Mastering Decision Tree Models for Smarter Decisions

Sachinsoni
13 min readAug 23, 2023

--

Imagine you have to make decisions step by step. A decision tree is like a map that helps you choose the best path. It starts with a question, and depending on your answer, it leads to more questions or a final answer.
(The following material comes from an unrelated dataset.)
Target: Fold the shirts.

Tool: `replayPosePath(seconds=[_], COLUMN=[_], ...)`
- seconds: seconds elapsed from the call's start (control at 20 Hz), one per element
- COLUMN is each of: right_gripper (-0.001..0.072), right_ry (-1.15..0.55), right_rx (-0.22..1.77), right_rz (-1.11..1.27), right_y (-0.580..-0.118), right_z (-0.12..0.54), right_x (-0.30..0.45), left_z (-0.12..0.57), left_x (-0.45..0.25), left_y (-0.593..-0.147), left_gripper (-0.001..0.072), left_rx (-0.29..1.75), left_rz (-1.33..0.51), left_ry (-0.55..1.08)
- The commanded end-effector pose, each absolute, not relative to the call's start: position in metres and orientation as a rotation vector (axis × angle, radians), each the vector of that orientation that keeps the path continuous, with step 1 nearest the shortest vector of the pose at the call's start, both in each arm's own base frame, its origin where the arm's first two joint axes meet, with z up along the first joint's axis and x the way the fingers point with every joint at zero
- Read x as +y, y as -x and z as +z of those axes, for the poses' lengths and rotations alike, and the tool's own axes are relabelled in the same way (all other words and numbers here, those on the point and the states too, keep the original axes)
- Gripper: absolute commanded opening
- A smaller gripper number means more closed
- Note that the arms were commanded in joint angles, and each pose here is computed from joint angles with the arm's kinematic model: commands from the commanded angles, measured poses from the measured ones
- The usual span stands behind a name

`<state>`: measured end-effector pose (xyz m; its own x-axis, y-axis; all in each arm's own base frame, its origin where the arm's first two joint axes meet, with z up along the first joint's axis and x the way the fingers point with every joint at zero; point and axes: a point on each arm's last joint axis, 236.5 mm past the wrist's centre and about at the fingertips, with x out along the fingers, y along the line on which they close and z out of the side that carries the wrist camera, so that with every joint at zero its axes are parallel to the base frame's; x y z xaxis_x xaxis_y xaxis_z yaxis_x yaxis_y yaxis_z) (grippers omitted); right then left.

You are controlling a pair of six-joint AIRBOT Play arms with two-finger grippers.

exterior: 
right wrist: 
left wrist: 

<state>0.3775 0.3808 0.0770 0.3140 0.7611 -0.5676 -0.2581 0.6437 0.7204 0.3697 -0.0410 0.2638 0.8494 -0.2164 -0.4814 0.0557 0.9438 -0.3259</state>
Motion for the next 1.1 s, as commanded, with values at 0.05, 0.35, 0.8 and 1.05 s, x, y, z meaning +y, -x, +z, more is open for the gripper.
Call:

Each question is like a branch on a tree, and the final answers are like leaves. It’s a helpful way to make choices based on the information you have. Let’s start this amazing blog!

What is Decision Tree ?

a. Non-Parametric model : A decision tree is considered a non-parametric model because it doesn’t assume a specific mathematical form for the relationship between inputs and outputs.

b. White Box model : A decision tree is often called a “white box” model because its decision-making process is easy to understand and interpret.

c. Ability to work with non-linear data and mother of all tree based algorithms.

d. It is a giant if-else based model .

Intuition of Decision Tree :

For given below table a decision tree is formed which is based on if-else statement.

What is the implementation approach for decision trees in scikit-learn?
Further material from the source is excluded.